Village in Derbyshire, England

Taddington is a village and civil parish in Derbyshire, England. The population of the civil parish, together with neighbouring Blackwell in the Peak and Brushfield parishes, as taken at the 2011 census, was 457. It lies over 1100 ft above sea level, on the former A6 road between Buxton and Bakewell, in the Derbyshire Dales district. To the east, the A6 runs through Taddington Dale, while Taddington Moor lies to the west.

Taddington grew around farming and quarrying for limestone and lead. From 1863 to 1967 the village was served by Millers Dale railway station, some two miles away, which was on the Midland Railway's extension of the Manchester, Buxton, Matlock and Midlands Junction Railway.

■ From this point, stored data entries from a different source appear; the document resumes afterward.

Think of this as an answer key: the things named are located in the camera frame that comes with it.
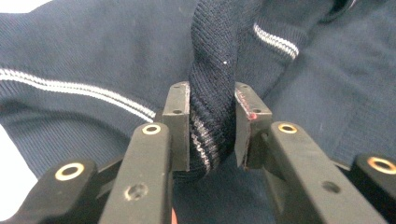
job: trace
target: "white surface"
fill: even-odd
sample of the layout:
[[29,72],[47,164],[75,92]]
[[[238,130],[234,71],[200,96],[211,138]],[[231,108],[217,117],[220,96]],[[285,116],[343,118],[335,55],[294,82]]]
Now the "white surface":
[[52,0],[0,0],[0,13],[28,13]]
[[37,179],[0,125],[0,221],[20,208]]

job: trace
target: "dark cloth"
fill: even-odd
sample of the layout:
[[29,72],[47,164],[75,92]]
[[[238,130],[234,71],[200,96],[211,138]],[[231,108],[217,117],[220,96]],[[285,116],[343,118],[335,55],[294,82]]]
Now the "dark cloth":
[[[241,15],[252,16],[241,16],[235,80],[250,85],[275,120],[303,126],[334,159],[351,163],[369,151],[394,157],[396,4],[362,0],[318,23],[328,2],[299,10],[283,2],[241,7]],[[195,1],[55,0],[28,14],[0,14],[0,72],[92,85],[156,111],[168,88],[191,72],[195,7]],[[275,21],[297,35],[283,35]],[[298,56],[263,43],[254,23],[283,35],[301,49]],[[70,158],[104,165],[122,155],[133,129],[147,121],[87,95],[3,79],[0,105],[0,123],[37,177]],[[203,179],[176,185],[174,207],[179,223],[273,221],[260,173],[236,168],[233,154]]]

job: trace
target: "garment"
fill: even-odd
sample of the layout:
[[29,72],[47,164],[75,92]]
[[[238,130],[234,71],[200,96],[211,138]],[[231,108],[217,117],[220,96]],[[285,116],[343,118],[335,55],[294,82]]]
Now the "garment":
[[[257,2],[241,9],[248,19],[235,80],[250,85],[275,120],[303,126],[331,158],[393,157],[396,136],[386,130],[396,128],[396,4],[362,0],[320,23],[332,1],[322,10]],[[195,8],[195,1],[55,0],[0,14],[0,123],[37,177],[66,159],[102,166],[123,154],[168,88],[189,78]],[[267,19],[295,21],[299,35],[282,36]],[[298,53],[269,45],[265,33]],[[285,57],[272,57],[279,52]],[[260,172],[238,169],[233,154],[203,179],[176,185],[174,207],[180,223],[273,221]]]

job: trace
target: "clothing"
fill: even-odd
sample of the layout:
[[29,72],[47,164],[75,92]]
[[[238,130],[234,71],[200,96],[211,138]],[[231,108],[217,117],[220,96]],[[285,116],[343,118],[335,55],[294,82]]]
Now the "clothing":
[[[304,127],[331,158],[394,157],[396,3],[361,0],[320,23],[332,1],[321,10],[257,2],[241,7],[235,80],[250,85],[275,120]],[[103,166],[123,154],[168,88],[189,79],[195,8],[184,0],[55,0],[0,14],[0,123],[37,177],[66,159]],[[292,45],[270,44],[276,36]],[[174,207],[179,223],[273,221],[260,172],[236,168],[233,154],[203,179],[176,185]]]

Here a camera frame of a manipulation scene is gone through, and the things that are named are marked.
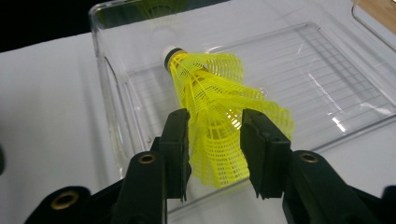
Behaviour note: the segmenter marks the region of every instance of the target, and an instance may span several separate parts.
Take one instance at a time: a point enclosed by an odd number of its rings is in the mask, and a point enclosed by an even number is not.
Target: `wooden surface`
[[[360,0],[358,7],[396,34],[396,2],[394,0]]]

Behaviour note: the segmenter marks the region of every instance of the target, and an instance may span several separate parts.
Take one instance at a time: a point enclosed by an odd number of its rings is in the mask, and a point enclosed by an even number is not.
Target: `shuttlecock cork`
[[[221,188],[249,176],[240,149],[243,109],[265,113],[291,138],[289,110],[242,84],[242,63],[234,54],[188,53],[170,46],[163,51],[163,61],[180,106],[190,112],[190,164],[204,184]]]

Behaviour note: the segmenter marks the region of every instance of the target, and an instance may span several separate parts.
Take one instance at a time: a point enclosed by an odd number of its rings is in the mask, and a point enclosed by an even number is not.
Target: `clear plastic container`
[[[210,1],[200,6],[195,1],[193,7],[180,2],[184,7],[156,13],[150,9],[157,7],[145,1],[113,1],[90,11],[120,176],[129,159],[149,150],[161,135],[168,114],[179,109],[161,59],[169,45],[236,54],[244,65],[245,84],[290,110],[292,149],[322,150],[395,117],[395,51],[356,20],[352,2],[232,0],[207,7],[203,5]],[[178,223],[186,207],[205,208],[208,198],[227,198],[229,191],[233,197],[255,195],[247,181],[214,189],[192,176],[188,202],[170,202],[170,219]],[[257,203],[242,205],[243,210],[261,206]],[[252,217],[238,220],[263,223]]]

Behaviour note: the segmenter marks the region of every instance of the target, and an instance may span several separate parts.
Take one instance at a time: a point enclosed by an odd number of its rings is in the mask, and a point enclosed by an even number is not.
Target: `white surface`
[[[102,99],[91,34],[0,54],[0,144],[7,159],[0,223],[22,223],[56,189],[78,185],[95,193],[117,180]],[[379,197],[386,185],[396,185],[395,134],[392,122],[322,155],[349,185]],[[236,191],[172,223],[240,223],[241,216],[285,221],[279,201],[278,210],[262,213],[273,206],[254,196],[251,189]],[[242,201],[258,209],[244,211]]]
[[[91,34],[0,54],[0,223],[22,223],[56,189],[116,181],[101,94]]]

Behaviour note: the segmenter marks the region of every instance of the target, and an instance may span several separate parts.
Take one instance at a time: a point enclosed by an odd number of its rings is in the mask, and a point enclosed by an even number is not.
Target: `black bracket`
[[[166,199],[186,199],[189,117],[186,109],[171,113],[151,150],[131,158],[124,179],[94,195],[83,187],[56,190],[25,223],[166,223]]]
[[[312,151],[292,151],[290,141],[263,113],[245,109],[241,148],[250,182],[262,198],[280,198],[289,223],[394,223],[396,187],[382,199],[348,186]]]

The village's main attractions are the Five Wells chambered tomb topped by a cairn, and the 14th-century church, with the remains of a 7th-century Celtic cross in the churchyard. The two-metre cross shaft is decorated with an unusual chevron-based pattern. It was at one time used to support a sink in the wall of a nearby public house. A further possible cross base lies in the churchyard.

Notable buildings include Taddington Manor and Marlborough House.

Fields around the settlement show evidence of both Celtic lynchett terraces, and of mediaeval strip farming.

Taddington has one pub, the Queens Arms. In 2009 the Queens Arms opened a convenience store in the pub's pool room. A second pub, the Waterloo on the A6 road, closed in 2022. There is an annual well dressing focused on the "High Well", unusually lying above the village.